## Goal of the exercise
Determine how many lines in the listing hold "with" and give only that number.
--- Data below Enclosed Below ---
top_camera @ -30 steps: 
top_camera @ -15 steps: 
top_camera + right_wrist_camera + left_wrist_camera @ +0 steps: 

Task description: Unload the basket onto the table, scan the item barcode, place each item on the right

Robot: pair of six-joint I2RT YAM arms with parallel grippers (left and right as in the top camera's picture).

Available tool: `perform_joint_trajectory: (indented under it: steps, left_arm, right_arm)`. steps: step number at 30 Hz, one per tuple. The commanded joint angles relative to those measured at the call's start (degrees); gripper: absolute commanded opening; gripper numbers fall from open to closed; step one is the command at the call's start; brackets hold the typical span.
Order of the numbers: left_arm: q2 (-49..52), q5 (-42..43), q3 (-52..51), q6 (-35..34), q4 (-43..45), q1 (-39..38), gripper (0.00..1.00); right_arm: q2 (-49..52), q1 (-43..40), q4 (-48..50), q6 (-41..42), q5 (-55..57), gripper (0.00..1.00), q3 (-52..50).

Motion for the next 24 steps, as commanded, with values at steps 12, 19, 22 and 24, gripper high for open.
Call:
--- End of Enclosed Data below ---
## Solution to the problem
2